__HOW TO COMPLETE THIS TASK__. Your job is to copy all the entries precisely as they stand.

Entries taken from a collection
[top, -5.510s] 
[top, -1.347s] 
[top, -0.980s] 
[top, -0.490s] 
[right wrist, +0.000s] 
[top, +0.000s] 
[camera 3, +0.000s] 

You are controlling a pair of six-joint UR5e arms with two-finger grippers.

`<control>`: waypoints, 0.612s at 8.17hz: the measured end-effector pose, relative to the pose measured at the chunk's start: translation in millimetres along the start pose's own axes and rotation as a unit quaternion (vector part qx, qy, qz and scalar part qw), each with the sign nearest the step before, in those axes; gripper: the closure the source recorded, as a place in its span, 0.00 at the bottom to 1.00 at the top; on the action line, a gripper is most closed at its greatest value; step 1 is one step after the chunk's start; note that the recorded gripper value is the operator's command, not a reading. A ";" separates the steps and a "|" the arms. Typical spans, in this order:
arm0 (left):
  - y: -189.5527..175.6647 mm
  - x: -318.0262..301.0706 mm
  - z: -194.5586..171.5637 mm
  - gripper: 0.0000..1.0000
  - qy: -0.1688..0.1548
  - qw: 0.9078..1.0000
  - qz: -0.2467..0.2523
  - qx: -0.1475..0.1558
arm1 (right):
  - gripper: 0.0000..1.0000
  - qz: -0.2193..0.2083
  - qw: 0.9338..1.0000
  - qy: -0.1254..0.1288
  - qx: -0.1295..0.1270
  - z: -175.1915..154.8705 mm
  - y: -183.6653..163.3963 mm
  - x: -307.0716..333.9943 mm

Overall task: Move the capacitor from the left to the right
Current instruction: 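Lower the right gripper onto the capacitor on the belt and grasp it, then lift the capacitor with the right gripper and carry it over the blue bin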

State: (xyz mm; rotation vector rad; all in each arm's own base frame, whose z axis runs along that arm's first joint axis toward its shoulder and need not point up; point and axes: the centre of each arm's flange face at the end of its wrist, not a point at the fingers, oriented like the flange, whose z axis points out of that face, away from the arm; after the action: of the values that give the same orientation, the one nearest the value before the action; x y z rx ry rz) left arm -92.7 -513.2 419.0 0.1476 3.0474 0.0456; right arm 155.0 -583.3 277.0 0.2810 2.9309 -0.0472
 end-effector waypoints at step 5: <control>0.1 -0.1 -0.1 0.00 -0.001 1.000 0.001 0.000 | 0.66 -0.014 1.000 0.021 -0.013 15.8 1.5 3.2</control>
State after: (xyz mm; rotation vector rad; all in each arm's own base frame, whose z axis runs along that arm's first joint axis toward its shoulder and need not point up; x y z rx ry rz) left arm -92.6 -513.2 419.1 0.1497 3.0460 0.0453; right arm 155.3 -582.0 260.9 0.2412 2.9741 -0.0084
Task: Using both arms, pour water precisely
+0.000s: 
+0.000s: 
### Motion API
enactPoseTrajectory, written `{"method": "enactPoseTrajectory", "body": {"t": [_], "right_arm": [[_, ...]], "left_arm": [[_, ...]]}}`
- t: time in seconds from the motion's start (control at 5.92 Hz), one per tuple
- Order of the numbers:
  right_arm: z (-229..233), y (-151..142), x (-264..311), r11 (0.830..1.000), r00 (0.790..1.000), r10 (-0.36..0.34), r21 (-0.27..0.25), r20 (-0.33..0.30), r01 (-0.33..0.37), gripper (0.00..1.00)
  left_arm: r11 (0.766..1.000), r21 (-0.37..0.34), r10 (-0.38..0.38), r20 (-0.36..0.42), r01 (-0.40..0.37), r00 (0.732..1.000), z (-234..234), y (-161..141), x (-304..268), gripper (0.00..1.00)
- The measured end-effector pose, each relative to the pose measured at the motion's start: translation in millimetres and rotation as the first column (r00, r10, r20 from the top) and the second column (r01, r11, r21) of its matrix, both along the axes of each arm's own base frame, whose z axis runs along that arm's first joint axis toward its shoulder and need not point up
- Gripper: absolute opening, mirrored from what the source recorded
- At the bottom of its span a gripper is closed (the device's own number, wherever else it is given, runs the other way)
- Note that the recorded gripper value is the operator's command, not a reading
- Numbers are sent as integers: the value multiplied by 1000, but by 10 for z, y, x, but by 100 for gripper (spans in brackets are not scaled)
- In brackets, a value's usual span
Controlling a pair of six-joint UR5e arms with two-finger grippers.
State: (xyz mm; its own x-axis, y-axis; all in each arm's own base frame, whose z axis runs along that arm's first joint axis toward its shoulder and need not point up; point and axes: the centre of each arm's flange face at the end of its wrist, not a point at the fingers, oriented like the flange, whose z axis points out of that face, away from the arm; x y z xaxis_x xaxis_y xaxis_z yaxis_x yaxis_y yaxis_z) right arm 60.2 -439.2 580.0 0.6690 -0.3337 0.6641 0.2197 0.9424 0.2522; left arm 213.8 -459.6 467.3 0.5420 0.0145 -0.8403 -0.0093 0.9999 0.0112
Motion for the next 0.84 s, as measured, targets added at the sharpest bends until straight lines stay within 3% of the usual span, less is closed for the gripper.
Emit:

__WRITTEN SOLUTION__.
[top, -5.510s] 
[top, -1.347s] 
[top, -0.980s] 
[top, -0.490s] 
[right wrist, +0.000s] 
[top, +0.000s] 
[camera 3, +0.000s] 

You are controlling a pair of six-joint UR5e arms with two-finger grippers.

`<control>`: waypoints, 0.612s at 8.17hz: the measured end-effector pose, relative to the pose measured at the chunk's start: translation in millimetres along the start pose's own axes and rotation as a unit quaternion (vector part qx, qy, qz and scalar part qw), each with the sign nearest the step before, in those axes; gripper: the closure the source recorded, as a place in its span, 0.00 at the bottom to 1.00 at the top; on the action line, a gripper is most closed at its greatest value; step 1 is one step after the chunk's start; note that the recorded gripper value is the operator's command, not a reading. A ";" separates the steps and a "|" the arms. Typical spans, in this order:
arm0 (left):
  - y: -189.5527..175.6647 mm
  - x: -318.0262..301.0706 mm
  - z: -194.5586..171.5637 mm
  - gripper: 0.0000..1.0000
  - qy: -0.1688..0.1548
  - qw: 0.9078..1.0000
  - qz: -0.2467..0.2523
  - qx: -0.1475..0.1558
arm1 (right):
  - gripper: 0.0000..1.0000
  - qz: -0.2193..0.2083
  - qw: 0.9338..1.0000
  - qy: -0.1254..0.1288
  - qx: -0.1295..0.1270
  - z: -175.1915..154.8705 mm
  - y: -183.6653..163.3963 mm
  - x: -307.0716..333.9943 mm

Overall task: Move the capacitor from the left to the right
Current instruction: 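Lower the right gripper onto the capacitor on the belt and grasp it, then lift the capacitor with the right gripper and carry it over the blue bin
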
State: (xyz mm; rotation vector rad; all in each arm's own base frame, whose z axis runs along that arm's first joint axis toward its shoulder and need not point up; point and axes: the centre of each arm's flange face at the end of its wrist, not a point at the fingers, oriented like the flange, whose z axis points out of that face, away from the arm; after the action: of the values that give the same orientation, the one nearest the value before the action; x y z rx ry rz) left arm -92.7 -513.2 419.0 0.1476 3.0474 0.0456; right arm 155.0 -583.3 277.0 0.2810 2.9309 -0.0472
 end-effector waypoints at step 5: <control>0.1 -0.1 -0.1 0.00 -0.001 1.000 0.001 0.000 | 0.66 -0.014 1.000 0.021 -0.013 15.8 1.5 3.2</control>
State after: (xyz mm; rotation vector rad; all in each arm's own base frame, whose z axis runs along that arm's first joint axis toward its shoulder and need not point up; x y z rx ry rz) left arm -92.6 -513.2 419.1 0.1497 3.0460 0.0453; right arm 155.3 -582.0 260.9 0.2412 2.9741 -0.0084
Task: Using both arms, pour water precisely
+0.000s: 
+0.000s: 
### Motion API
enactPoseTrajectory, written `{"method": "enactPoseTrajectory", "body": {"t": [_], "right_arm": [[_, ...]], "left_arm": [[_, ...]]}}`
- t: time in seconds from the motion's start (control at 5.92 Hz), one per tuple
- Order of the numbers:
  right_arm: z (-229..233), y (-151..142), x (-264..311), r11 (0.830..1.000), r00 (0.790..1.000), r10 (-0.36..0.34), r21 (-0.27..0.25), r20 (-0.33..0.30), r01 (-0.33..0.37), gripper (0.00..1.00)
  left_arm: r11 (0.766..1.000), r21 (-0.37..0.34), r10 (-0.38..0.38), r20 (-0.36..0.42), r01 (-0.40..0.37), r00 (0.732..1.000), z (-234..234), y (-161..141), x (-304..268), gripper (0.00..1.00)
- The measured end-effector pose, each relative to the pose measured at the motion's start: translation in millimetres and rotation as the first column (r00, r10, r20 from the top) and the second column (r01, r11, r21) of its matrix, both along the axes of each arm's own base frame, whose z axis runs along that arm's first joint axis toward its shoulder and need not point up
- Gripper: absolute opening, mirrored from what the source recorded
- At the bottom of its span a gripper is closed (the device's own number, wherever else it is given, runs the other way)
- Note that the recorded gripper value is the operator's command, not a reading
- Numbers are sent as integers: the value multiplied by 1000, but by 10 for z, y, x, but by 100 for gripper (spans in brackets are not scaled)
- In brackets, a value's usual span
Controlling a pair of six-joint UR5e arms with two-finger grippers.
State: (xyz mm; its own x-axis, y-axis; all in each arm's own base frame, whose z axis runs along that arm's first joint axis toward its shoulder and need not point up; point and axes: the centre of each arm's flange face at the end of its wrist, not a point at the fingers, oriented like the flange, whose z axis points out of that face, away from the arm; x y z xaxis_x xaxis_y xaxis_z yaxis_x yaxis_y yaxis_z) right arm 60.2 -439.2 580.0 0.6690 -0.3337 0.6641 0.2197 0.9424 0.2522; left arm 213.8 -459.6 467.3 0.5420 0.0145 -0.8403 -0.0093 0.9999 0.0112
Motion for the next 0.84 s, as measured, targets added at the sharpest bends until straight lines stay within 3% of the usual span, less is closed for the gripper.
Emit:

Nothing else remains for the exercise.